Search code examples
gocgo

chromaprint fingerprint of FLAC and MP3


I would like to create an acoustic fingerprint of a FLAC or MP3 file using the chromaprint library in Go. I've been playing around with the following two Go libraries:

Using the following code, a fingerprint of a "raw audio data stream" can be created (where reader is of type io.Reader):

fpcalc := gochroma.New(gochroma.AlgorithmDefault)
defer fpcalc.Close()

fprint, err := fpcalc.Fingerprint(
        fingerprint.RawInfo{
                Src:        reader,
                Channels:   2,
                Rate:       44100,  
                MaxSeconds: 120,
        }       
)

Unfortunately, I haven't been able to figure out what "raw audio data stream" exactly means (my guess: WAVE LPCM streams), but I understand that I can't simply open a FLAC or MP3 file using os.Open and pass the stream to fingerprint.RawInfo.Src. There are some examples, but these work with files ending in .raw.

How can I convert a FLAC (or, secondary, MP3) file/stream to a raw audio data stream in Go? My guess is to use a Go FLAC library like go-flac, but I'm not sure where to start. Any hints are welcome!

EDIT

Via go-flac's GetStreamInfo it should be possible to access a FLAC file's raw audio data, which can then be passed to fingerprint.RawInfo.Src using a reader (I really dislike the fact that go-flac's GetStreamInfo doesn't return an io.Reader; instead it returns []byte, so the entire stream is loaded into memory before further processing can actually happen).

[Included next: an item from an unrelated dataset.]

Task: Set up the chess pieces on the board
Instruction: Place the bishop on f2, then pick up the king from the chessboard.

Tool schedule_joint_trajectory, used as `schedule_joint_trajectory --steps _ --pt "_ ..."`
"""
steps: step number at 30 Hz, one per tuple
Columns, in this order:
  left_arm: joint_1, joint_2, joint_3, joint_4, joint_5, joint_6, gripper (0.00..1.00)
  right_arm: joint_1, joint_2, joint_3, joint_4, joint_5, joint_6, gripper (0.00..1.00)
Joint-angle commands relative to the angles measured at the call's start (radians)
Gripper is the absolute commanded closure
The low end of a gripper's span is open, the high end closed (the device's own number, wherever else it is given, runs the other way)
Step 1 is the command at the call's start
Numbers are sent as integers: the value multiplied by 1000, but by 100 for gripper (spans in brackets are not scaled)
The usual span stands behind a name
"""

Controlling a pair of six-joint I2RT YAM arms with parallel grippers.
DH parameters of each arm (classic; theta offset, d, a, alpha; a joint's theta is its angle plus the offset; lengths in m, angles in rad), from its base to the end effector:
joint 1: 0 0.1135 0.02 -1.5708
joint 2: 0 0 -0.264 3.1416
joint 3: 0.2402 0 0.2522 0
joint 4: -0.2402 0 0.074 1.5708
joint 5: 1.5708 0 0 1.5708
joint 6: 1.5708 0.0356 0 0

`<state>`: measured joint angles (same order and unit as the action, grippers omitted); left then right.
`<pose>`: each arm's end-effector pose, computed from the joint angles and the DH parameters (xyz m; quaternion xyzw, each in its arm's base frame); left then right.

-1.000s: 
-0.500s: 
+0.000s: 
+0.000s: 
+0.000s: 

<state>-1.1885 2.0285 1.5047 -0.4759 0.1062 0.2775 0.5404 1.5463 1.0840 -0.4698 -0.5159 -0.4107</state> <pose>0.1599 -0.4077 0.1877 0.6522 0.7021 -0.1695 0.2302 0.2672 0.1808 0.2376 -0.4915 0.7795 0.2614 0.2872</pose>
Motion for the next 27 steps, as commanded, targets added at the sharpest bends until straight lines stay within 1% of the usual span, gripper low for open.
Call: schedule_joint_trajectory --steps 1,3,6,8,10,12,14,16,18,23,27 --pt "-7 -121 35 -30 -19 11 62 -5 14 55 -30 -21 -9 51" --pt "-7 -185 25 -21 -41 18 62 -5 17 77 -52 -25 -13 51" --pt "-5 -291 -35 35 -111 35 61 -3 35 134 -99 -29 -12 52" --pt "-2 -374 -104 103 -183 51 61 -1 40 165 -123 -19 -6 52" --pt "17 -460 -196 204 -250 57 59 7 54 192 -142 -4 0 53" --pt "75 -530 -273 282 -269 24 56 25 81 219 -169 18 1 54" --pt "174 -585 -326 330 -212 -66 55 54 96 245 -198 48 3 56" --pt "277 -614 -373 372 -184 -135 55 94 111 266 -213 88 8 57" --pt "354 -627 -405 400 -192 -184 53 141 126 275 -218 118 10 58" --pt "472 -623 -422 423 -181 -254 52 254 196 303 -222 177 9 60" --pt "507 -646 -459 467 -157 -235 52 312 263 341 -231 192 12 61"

Using the following code, a FLAC file's fingerprint can be calculated (basically what fpcalc does):

package main

import (
    "bytes"
    "fmt"
    "os"

    "github.com/go-fingerprint/fingerprint"
    "github.com/go-fingerprint/gochroma"
    "github.com/go-flac/go-flac"
)

func main() {
    f, err := flac.ParseFile(os.Args[1])
    if err != nil {
        panic(err)
    }

    si, err := f.GetStreamInfo()
    if err != nil {
        panic(err)
    }

    fpcalc := gochroma.New(gochroma.AlgorithmDefault)
    defer fpcalc.Close()

    fprint, err := fpcalc.Fingerprint(
        fingerprint.RawInfo{
            Src:        bytes.NewReader(f.Frames),
            Channels:   uint(si.ChannelCount),
            Rate:       uint(si.SampleRate),
            MaxSeconds: 120,
        },
    )

    fmt.Println(fprint)
}

Unfortunately, the code above does not return the same fingerprint as fpcalc does. What am I doing wrong?


Solution

  • I ended up with the following code which decodes a FLAC file to raw audio data using github.com/eaburns/flac (as Steven Penny pointed out) and then passes the data over to fingerprint/gochroma.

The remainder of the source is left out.